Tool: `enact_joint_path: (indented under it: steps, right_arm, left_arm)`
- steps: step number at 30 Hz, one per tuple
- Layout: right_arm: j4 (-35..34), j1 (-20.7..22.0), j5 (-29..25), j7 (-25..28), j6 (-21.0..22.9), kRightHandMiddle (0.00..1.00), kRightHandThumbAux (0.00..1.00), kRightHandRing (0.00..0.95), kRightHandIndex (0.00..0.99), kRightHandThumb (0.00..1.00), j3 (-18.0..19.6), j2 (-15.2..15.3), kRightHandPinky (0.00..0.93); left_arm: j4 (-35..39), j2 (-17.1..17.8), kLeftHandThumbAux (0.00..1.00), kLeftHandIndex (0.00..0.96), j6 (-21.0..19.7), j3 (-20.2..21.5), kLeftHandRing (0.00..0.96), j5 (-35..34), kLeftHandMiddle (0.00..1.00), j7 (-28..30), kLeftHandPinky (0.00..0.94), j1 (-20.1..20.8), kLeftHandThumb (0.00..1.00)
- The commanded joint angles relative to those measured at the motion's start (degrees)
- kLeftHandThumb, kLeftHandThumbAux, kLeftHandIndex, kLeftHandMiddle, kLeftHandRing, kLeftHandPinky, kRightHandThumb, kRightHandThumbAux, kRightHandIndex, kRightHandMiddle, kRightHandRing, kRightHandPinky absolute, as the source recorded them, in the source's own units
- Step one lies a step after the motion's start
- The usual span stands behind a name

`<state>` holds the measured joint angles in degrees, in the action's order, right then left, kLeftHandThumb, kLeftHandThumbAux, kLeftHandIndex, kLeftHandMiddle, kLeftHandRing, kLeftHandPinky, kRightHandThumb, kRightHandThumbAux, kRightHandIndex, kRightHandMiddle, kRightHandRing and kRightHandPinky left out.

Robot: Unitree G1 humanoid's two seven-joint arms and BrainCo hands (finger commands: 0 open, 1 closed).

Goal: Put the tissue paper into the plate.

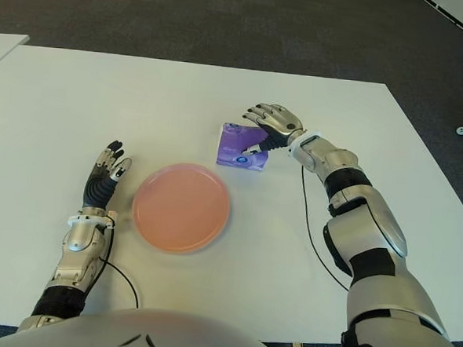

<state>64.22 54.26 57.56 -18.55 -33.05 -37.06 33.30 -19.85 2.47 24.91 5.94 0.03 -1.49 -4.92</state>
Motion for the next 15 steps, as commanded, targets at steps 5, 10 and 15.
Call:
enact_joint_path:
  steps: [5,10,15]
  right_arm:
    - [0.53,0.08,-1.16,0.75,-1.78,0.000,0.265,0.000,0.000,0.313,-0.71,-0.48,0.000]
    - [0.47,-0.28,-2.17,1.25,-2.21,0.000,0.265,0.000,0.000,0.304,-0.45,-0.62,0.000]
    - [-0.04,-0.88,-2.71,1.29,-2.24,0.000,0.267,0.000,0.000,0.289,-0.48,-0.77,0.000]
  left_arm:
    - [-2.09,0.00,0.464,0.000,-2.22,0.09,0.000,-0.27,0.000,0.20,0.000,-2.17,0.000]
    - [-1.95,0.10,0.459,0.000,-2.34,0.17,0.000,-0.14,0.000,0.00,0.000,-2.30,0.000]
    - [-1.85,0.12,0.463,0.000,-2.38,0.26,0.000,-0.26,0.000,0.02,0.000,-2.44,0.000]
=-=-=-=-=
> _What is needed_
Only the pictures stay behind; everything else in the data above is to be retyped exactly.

> _Written solution_
Tool: `enact_joint_path: (indented under it: steps, right_arm, left_arm)`
- steps: step number at 30 Hz, one per tuple
- Layout: right_arm: j4 (-35..34), j1 (-20.7..22.0), j5 (-29..25), j7 (-25..28), j6 (-21.0..22.9), kRightHandMiddle (0.00..1.00), kRightHandThumbAux (0.00..1.00), kRightHandRing (0.00..0.95), kRightHandIndex (0.00..0.99), kRightHandThumb (0.00..1.00), j3 (-18.0..19.6), j2 (-15.2..15.3), kRightHandPinky (0.00..0.93); left_arm: j4 (-35..39), j2 (-17.1..17.8), kLeftHandThumbAux (0.00..1.00), kLeftHandIndex (0.00..0.96), j6 (-21.0..19.7), j3 (-20.2..21.5), kLeftHandRing (0.00..0.96), j5 (-35..34), kLeftHandMiddle (0.00..1.00), j7 (-28..30), kLeftHandPinky (0.00..0.94), j1 (-20.1..20.8), kLeftHandThumb (0.00..1.00)
- The commanded joint angles relative to those measured at the motion's start (degrees)
- kLeftHandThumb, kLeftHandThumbAux, kLeftHandIndex, kLeftHandMiddle, kLeftHandRing, kLeftHandPinky, kRightHandThumb, kRightHandThumbAux, kRightHandIndex, kRightHandMiddle, kRightHandRing, kRightHandPinky absolute, as the source recorded them, in the source's own units
- Step one lies a step after the motion's start
- The usual span stands behind a name

`<state>` holds the measured joint angles in degrees, in the action's order, right then left, kLeftHandThumb, kLeftHandThumbAux, kLeftHandIndex, kLeftHandMiddle, kLeftHandRing, kLeftHandPinky, kRightHandThumb, kRightHandThumbAux, kRightHandIndex, kRightHandMiddle, kRightHandRing and kRightHandPinky left out.

Robot: Unitree G1 humanoid's two seven-joint arms and BrainCo hands (finger commands: 0 open, 1 closed).

Goal: Put the tissue paper into the plate.


<state>64.22 54.26 57.56 -18.55 -33.05 -37.06 33.30 -19.85 2.47 24.91 5.94 0.03 -1.49 -4.92</state>
Motion for the next 15 steps, as commanded, targets at steps 5, 10 and 15.
Call:
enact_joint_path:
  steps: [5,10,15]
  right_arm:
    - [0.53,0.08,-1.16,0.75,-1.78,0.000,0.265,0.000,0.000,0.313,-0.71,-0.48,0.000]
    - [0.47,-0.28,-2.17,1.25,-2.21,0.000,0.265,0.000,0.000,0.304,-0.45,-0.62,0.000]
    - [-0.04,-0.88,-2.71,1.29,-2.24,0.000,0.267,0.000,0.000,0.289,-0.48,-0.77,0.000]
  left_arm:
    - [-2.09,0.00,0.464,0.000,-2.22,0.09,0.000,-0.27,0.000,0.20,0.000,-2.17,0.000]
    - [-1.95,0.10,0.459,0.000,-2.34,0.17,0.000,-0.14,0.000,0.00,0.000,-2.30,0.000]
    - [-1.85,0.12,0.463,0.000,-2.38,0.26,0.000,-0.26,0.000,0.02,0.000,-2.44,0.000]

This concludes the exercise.